Der maritime Sektor steht vor einer leichten Gebührenerhöhung für 2026–2027

Die britische Regierung hat eine Erhöhung der leichten Abgaben auf 46 Pence pro Tonne mit Wirkung zum Geschäftsjahr 2026–2027 angekündigt. Dieser Schritt zielt darauf ab, die hochwertigen Dienstleistungen aufrechtzuerhalten, auf die die maritime Industrie angewiesen ist.
Um die wesentlichen Dienstleistungen aufrechtzuerhalten, auf die die maritime Industrie angewiesen ist, hat die britische Regierung eine Erhöhung der Light-Dues-Sätze für das Geschäftsjahr 2026–2027 angekündigt.

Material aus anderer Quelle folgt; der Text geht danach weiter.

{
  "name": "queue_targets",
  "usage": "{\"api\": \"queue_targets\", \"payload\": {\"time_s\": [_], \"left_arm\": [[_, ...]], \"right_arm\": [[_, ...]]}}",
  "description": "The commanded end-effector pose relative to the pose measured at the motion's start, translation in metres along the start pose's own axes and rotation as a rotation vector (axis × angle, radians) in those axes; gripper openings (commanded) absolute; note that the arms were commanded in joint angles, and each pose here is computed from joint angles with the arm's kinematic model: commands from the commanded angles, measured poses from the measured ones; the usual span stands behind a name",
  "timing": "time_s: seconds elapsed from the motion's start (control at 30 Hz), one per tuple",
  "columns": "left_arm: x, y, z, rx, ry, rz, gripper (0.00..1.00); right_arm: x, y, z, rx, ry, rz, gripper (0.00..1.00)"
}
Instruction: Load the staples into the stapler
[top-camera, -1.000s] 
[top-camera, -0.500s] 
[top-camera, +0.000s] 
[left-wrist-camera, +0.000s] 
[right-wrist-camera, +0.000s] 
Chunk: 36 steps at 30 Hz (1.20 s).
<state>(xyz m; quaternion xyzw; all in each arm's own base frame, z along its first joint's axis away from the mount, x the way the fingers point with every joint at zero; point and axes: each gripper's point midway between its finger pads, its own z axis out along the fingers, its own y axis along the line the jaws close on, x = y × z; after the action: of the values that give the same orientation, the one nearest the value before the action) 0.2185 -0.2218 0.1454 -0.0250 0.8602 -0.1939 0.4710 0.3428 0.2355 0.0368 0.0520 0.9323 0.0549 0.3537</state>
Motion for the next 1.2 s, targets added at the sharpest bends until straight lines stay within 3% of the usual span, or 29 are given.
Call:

Der neue Satz wird gegenüber dem derzeitigen Niveau auf 46 Pence pro Tonne festgelegt, um den qualitativ hochwertigen Service zu unterstützen, den die Branche mittlerweile erwartet.

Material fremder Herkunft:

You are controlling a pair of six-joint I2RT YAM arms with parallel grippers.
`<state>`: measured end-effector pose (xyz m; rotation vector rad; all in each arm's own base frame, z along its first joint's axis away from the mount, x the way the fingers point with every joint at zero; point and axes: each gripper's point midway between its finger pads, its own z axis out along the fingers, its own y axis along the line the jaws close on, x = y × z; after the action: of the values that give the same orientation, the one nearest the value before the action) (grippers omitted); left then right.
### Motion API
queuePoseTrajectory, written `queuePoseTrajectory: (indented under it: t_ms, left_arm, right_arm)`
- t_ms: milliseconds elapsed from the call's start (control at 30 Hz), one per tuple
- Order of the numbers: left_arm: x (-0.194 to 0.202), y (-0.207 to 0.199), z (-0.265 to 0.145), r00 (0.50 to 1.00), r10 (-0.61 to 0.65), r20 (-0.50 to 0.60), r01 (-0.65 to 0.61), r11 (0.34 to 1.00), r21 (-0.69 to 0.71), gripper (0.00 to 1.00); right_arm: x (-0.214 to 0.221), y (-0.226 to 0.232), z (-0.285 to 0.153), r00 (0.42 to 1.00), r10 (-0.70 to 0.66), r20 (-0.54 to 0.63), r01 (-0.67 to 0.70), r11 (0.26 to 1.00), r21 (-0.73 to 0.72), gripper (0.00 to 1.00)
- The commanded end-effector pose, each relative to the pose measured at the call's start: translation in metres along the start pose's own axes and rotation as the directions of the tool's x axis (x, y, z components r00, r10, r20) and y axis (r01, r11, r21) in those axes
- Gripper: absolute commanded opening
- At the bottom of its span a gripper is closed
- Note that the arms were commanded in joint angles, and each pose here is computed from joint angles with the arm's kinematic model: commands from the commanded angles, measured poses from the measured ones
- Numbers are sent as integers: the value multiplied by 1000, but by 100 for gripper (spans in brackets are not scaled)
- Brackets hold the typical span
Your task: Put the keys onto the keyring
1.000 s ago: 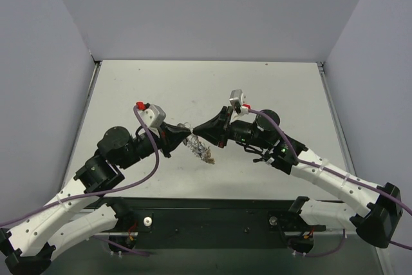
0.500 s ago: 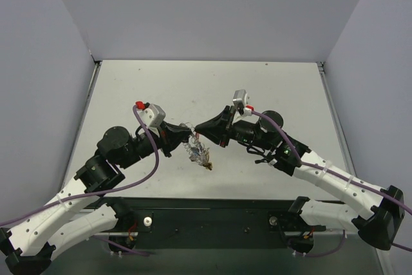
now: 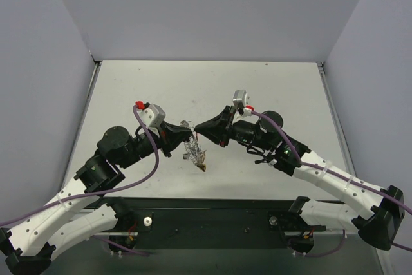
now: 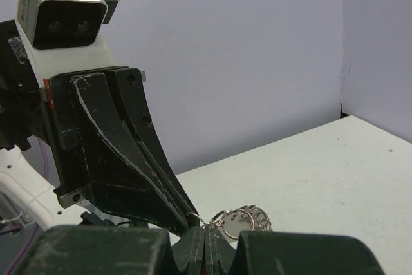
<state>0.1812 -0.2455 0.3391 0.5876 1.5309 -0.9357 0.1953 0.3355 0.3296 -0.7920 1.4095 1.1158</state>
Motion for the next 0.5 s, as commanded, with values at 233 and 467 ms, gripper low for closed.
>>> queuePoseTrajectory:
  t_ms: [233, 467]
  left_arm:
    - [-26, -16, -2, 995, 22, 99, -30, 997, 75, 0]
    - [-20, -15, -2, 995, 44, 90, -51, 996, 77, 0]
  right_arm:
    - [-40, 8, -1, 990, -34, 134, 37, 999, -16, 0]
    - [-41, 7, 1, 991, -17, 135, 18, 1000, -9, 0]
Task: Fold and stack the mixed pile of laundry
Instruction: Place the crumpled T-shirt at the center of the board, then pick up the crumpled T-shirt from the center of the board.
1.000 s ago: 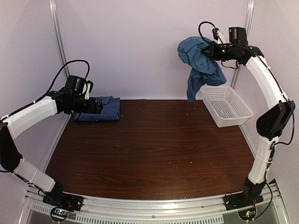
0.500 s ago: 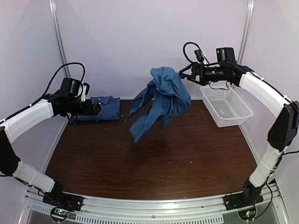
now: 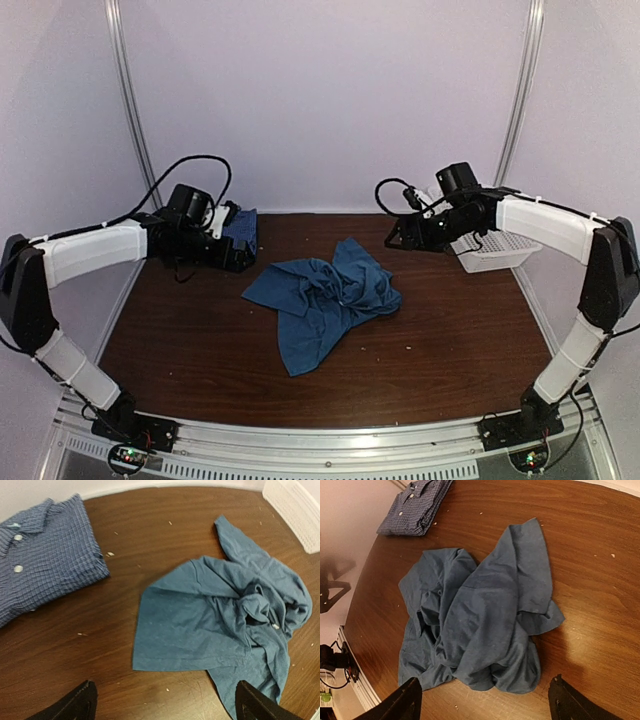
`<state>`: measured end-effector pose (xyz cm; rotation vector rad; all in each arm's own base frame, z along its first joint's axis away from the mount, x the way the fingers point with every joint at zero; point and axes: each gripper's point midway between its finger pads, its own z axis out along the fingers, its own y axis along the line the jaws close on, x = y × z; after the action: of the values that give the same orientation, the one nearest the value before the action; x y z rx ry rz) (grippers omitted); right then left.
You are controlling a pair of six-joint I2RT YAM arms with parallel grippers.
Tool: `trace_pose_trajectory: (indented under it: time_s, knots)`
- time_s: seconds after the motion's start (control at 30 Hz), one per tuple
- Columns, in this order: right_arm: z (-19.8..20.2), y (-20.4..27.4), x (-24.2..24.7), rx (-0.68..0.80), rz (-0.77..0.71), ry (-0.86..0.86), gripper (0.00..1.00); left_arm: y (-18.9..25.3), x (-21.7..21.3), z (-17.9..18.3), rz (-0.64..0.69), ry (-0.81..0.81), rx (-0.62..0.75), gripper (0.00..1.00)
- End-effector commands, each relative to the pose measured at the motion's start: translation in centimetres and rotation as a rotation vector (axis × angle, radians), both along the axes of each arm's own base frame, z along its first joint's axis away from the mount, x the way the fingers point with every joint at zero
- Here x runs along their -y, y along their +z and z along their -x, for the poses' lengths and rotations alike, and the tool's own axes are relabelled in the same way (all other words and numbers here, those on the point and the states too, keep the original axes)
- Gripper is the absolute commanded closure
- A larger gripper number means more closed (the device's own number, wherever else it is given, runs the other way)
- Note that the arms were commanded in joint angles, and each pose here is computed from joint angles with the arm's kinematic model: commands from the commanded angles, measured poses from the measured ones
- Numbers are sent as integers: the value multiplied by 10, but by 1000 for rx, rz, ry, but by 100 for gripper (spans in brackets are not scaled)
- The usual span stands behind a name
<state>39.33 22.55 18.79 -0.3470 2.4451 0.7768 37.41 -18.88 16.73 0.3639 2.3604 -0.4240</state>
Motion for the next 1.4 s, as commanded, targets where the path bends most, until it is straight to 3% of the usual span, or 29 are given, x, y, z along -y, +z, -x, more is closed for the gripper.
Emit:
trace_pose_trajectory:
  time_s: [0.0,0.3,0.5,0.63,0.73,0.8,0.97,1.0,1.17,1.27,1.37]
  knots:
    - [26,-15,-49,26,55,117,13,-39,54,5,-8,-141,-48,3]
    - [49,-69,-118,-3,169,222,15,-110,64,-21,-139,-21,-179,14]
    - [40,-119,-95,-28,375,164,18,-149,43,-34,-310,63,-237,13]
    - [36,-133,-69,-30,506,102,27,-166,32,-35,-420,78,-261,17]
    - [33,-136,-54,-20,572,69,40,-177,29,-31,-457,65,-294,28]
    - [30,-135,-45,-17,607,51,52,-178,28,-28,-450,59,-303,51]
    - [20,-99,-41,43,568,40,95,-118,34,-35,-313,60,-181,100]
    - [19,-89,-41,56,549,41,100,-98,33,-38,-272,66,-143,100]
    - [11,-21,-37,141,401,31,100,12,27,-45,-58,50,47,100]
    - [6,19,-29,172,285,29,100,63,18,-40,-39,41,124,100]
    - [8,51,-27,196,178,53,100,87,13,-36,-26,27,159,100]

Lichtabgaben sind Gebühren, die von kommerziellen Schiffen erhoben werden, die in britische Häfen oder Gewässer einlaufen. Die Mittel werden für die Wartung und den Betrieb des landesweiten Netzwerks aus Leuchttürmen, Leuchtfeuern und anderen Navigationshilfen verwendet. Diese kritischen Infrastrukturelemente spielen eine entscheidende Rolle bei der Gewährleistung der Sicherheit und Effizienz des Seebetriebs und kommen sowohl inländischen als auch internationalen Schifffahrtsunternehmen zugute, die britische Wasserstraßen nutzen.
Die Entscheidung, den Steuersatz für leichte Gebühren zu erhöhen, kommt zu einem Zeitpunkt, an dem die Regierung versucht, die finanzielle Rentabilität der Sicherheitsdienste für den Seeverkehr sicherzustellen. Steigende Betriebskosten, bedingt durch Faktoren wie Energiepreise und Gerätewartung, haben das System belastet und eine Tarifanpassung erforderlich gemacht, um die hohen Standards aufrechtzuerhalten, auf die sich die Branche mittlerweile verlassen hat.